> _INPUT_
========================================

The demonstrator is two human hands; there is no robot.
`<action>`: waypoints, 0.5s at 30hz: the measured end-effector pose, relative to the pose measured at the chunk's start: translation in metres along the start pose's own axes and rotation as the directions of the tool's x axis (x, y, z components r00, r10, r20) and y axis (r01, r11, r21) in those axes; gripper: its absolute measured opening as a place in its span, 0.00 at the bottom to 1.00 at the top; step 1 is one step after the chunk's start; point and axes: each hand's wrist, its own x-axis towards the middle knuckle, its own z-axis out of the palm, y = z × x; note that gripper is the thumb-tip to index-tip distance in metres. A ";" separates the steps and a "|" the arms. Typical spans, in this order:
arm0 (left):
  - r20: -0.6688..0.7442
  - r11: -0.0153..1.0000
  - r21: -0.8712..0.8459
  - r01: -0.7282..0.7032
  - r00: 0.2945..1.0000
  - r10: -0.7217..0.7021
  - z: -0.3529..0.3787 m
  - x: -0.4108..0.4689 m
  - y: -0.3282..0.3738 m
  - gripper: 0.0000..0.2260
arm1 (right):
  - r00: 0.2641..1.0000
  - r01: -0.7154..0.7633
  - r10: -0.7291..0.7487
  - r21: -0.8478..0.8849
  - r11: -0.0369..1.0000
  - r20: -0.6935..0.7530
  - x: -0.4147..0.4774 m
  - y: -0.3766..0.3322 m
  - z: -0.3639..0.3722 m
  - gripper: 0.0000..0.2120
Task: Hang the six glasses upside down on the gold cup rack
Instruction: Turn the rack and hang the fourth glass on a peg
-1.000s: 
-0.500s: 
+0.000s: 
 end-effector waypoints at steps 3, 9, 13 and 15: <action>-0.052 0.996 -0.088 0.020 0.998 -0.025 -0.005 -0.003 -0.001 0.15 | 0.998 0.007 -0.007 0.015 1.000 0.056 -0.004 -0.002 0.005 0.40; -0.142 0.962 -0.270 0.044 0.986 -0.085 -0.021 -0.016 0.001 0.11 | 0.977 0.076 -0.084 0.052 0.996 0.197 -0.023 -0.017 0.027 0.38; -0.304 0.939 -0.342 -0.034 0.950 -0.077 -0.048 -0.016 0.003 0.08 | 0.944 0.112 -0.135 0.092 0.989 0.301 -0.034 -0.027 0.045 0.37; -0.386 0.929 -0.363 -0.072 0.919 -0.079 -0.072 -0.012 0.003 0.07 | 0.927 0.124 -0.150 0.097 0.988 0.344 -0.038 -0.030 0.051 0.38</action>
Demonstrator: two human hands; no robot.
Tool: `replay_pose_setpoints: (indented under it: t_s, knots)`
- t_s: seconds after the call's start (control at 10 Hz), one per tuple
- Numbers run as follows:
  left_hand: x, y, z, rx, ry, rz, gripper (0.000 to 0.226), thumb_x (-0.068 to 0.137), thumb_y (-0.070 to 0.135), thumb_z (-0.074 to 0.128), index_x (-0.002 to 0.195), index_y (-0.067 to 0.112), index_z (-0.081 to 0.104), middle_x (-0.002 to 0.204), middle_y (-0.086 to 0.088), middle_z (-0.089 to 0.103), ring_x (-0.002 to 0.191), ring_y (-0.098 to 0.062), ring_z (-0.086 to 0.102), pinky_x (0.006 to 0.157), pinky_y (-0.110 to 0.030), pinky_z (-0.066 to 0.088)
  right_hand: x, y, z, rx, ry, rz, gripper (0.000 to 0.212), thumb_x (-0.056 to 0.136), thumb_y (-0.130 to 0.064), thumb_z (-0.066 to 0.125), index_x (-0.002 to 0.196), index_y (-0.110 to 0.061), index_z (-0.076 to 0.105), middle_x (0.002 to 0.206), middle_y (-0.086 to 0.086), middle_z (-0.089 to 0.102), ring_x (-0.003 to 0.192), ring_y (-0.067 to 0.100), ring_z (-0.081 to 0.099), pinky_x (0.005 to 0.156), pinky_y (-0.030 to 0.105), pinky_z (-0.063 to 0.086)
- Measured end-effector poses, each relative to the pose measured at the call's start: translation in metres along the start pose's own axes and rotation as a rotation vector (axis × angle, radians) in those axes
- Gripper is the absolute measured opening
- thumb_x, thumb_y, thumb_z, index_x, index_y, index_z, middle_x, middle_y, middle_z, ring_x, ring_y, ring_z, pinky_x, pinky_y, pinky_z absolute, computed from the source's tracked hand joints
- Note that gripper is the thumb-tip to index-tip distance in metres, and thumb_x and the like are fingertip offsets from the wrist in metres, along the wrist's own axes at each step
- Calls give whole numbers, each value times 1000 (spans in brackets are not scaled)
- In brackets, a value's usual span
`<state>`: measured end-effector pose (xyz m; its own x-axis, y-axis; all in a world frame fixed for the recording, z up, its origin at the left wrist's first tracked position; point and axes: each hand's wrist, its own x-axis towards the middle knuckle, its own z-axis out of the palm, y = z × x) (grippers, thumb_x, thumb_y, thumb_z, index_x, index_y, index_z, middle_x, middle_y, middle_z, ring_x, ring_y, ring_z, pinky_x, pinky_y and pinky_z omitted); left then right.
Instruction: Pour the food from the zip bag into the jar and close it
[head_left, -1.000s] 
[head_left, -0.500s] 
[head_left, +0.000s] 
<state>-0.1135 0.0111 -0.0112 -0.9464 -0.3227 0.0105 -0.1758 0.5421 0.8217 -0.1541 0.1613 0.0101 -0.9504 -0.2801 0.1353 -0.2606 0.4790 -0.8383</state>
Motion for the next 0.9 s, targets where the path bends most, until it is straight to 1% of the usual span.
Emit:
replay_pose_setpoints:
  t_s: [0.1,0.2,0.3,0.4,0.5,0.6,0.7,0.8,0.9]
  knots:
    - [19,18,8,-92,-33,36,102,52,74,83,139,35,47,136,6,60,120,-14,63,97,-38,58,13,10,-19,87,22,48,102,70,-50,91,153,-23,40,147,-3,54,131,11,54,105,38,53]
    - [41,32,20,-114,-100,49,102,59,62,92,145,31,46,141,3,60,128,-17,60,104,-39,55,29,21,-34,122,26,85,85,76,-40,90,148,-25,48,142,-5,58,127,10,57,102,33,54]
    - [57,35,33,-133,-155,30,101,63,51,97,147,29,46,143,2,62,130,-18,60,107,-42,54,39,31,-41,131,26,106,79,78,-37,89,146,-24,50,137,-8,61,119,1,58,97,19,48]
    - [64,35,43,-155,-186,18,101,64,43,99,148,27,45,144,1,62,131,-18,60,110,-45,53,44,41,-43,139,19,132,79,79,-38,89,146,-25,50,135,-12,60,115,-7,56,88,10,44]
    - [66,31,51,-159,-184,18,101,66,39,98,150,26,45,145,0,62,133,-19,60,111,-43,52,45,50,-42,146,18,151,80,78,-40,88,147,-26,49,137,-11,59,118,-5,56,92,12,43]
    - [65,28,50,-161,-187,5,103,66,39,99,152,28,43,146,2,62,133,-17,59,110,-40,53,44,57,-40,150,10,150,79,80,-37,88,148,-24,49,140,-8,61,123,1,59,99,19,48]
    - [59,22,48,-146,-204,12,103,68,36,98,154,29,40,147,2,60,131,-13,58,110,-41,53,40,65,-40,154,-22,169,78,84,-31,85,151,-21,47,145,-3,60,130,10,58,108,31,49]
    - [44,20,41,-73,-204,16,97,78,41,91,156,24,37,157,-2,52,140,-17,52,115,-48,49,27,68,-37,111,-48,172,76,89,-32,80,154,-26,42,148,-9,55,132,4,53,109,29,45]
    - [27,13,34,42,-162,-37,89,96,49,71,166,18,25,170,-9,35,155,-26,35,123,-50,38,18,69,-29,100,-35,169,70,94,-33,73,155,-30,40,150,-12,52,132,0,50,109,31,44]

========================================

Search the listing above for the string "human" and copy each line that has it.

The demonstrator is two human hands; there is no robot.
Demonstrator: two human hands; no robot.

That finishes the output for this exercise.